Корвет открыл огонь из всех орудий правого борта, двух, а возможно даже трех. Ершову, из-за густого дыма, не было видно, как японский корабль медленно клонится на бок. Скорее всего, он не смог бы это рассмотреть в самых лучших условиях, слишком неопытен он был, и слишком низко к поверхности моря находилась рубка. Японцы не успевали взять правильный угол возвышения, они сильно мазали, и дым от шашек был совсем не причем.

Хотя выгорели те быстро, минут за пять. Дым сносило ветром в сторону корвета, и Ершов не надеялся скоро увидеть его. Но прошло всего две-три минуты, и Николай увидел японскую шлюпку, удирающую к кораблю, и затем, буквально сразу, корвет. Японцы уже перестали стрелять, и спешно спускали шлюпки. Две сотни матросов и почти два десятка офицеров готовились проплыть на перегруженных шлюпках полсотни миль.
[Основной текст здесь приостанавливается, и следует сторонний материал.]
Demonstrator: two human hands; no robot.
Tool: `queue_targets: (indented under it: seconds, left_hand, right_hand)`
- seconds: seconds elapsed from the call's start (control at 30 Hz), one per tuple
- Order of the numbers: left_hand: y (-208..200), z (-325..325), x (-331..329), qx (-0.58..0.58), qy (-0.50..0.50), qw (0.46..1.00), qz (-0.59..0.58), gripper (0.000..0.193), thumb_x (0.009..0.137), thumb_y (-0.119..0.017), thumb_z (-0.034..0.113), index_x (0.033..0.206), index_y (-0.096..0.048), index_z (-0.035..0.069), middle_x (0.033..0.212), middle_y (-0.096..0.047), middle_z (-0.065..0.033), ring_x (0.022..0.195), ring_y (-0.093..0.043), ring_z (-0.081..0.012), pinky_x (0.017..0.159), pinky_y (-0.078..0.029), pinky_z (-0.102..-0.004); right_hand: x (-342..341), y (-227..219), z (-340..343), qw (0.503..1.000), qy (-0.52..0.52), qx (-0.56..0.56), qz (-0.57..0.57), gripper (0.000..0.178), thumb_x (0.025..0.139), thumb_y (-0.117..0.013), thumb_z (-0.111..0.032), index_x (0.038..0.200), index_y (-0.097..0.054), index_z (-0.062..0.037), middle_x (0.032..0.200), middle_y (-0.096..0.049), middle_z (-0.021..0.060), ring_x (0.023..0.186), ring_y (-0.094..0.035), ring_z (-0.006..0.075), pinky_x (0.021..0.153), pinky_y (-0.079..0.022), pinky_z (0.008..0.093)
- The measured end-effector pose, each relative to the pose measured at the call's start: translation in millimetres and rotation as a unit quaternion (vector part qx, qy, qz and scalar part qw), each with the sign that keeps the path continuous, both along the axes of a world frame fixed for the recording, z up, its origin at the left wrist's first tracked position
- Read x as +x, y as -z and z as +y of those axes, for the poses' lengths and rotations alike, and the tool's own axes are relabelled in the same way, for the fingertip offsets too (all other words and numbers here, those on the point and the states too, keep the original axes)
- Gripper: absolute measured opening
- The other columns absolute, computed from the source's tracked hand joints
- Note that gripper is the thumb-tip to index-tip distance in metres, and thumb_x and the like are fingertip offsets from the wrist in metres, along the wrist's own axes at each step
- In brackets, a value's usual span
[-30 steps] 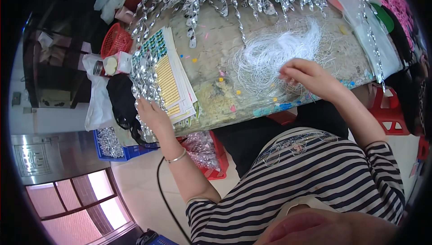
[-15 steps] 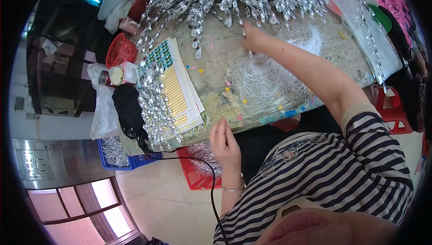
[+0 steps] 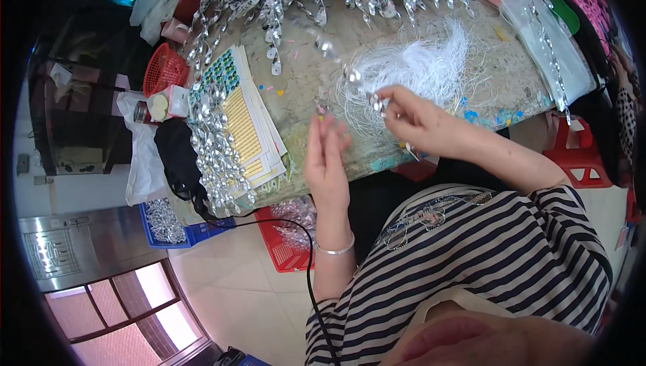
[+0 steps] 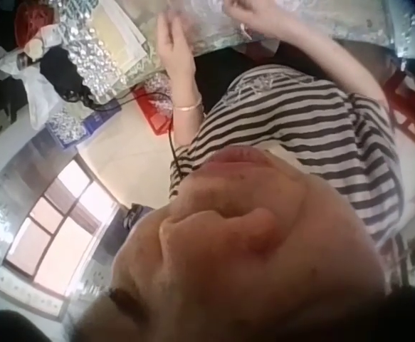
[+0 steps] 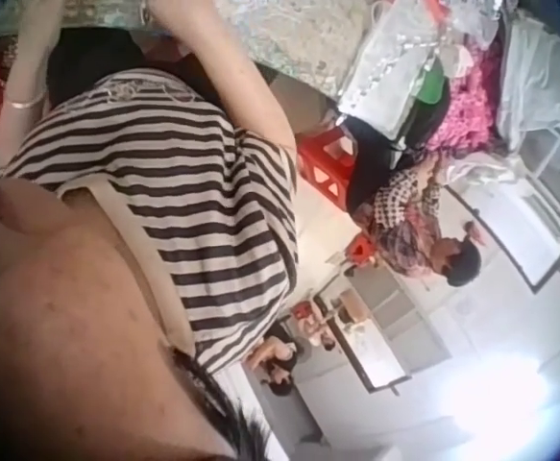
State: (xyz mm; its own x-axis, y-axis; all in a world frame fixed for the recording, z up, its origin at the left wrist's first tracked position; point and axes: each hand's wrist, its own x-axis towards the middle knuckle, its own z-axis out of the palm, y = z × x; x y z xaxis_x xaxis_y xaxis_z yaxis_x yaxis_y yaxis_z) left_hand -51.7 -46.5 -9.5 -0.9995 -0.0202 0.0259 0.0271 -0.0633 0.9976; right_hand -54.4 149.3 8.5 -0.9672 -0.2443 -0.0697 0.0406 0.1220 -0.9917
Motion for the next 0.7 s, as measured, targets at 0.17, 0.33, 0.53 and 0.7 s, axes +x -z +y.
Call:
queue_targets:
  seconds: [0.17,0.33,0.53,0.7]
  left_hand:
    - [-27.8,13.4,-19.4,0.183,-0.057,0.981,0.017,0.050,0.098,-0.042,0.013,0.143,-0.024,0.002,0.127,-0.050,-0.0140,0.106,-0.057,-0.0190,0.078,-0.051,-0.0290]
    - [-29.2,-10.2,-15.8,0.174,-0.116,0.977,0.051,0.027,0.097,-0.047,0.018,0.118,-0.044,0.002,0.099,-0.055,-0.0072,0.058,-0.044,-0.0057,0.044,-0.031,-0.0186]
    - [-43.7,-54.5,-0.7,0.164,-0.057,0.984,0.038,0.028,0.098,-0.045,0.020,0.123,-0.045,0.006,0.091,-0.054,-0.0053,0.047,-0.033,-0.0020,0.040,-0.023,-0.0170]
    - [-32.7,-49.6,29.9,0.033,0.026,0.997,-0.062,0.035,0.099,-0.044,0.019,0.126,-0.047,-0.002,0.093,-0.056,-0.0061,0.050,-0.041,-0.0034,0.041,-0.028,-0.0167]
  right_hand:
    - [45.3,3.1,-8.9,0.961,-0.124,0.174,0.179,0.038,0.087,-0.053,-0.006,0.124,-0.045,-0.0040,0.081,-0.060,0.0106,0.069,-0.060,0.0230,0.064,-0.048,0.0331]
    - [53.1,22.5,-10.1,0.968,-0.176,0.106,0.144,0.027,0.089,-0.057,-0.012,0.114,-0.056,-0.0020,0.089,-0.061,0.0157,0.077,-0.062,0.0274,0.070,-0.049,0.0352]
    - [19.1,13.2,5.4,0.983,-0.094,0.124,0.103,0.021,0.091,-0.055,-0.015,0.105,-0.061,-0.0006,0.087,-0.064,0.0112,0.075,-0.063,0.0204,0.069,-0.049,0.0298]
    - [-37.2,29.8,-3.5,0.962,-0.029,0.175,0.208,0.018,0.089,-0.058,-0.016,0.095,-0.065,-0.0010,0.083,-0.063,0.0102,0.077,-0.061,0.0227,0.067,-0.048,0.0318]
Капитана осторожно спустили в трюм, а боцман Жиглов занял его место.

— Господин инженер, торпеды готовы к пуску, — доложил механик.

— Командуй, боцман, — предложил Ершов.

— Николай Николаевич! Это не по-христиански, не по обычаям! — воспротивился Жиглов.

— Ты еще на законы ведения войны сошлись! — удивился Ершов.

— Вот и я о том! Мы же не разбойники-душегубы!

Ершов замолчал, и передумал, но не потому что Жиглов его убедил.

— Согласен, дадим возможность япошкам спастись, даже поможем им, боцман.

Офицеров заберем с собой. Хочу их допросить, уж очень подозрительна наша встреча. Надо поджечь корвет, знатная дымовуха получится, может, увидит кто из рыбаков и спасет матросов.

— Южный ветер сам отнесет их шлюпки к Сахалину, — высказал своё мнение боцман.

— Подойдем ближе и спустим шлюпку!

— Есть, господин инженер! Средний вперед! — отдал Жиглов команду.

Ершов спустился к себе в каюту и вынул из сундука дюжину наручников.

Когда Николай отдавал наручники Костомарову, то Жиглов посмотрел на него с подозрением.

— Что ты так смотришь, боцман? Это образцы товаров! Я и вешалки, и зажигалки, и разводные ключи с собой вожу.

— Да я молчу, господин инженер. Молчу.

— Да твою же мать! Что же такое? Сплошь гуманисты какие-то! Я сам сделаю эту «грязную» работу, — сказал Ершов, забирая наручники у матроса.

Боцман остановил баржу в сорока метрах от корвета. Японский корабль сильно наклонился, но еще не собирался переворачиваться. Причиной тому могла послужить слаженная работа матросов на помпах, или они грамотно подвели пластырь под пробоины, а, может быть, деревянный корпус корабля существенно увеличивал плавучесть.

Ершов не был знаком с законами ведения войны, да, собственно, и не причислял японцев к тем, к кому эти законы относились. Короче, Николай был скрытый расист. Когда мичман с корвета попытался выстрелить из револьвера, Ершов выдал длинную очередь из автомата по всей японской шлюпке. Офицеры и матросы посыпались в воду и на дно шлюпки. Создалось такое впечатление, что Николай их всех перебил одной очередью. Чуть позже выяснилось: это далеко не так.

— Они такие мелкие! Не попадешь! — смущенно оправдывался Ершов, в ответ на добродушные подшучивания казаков.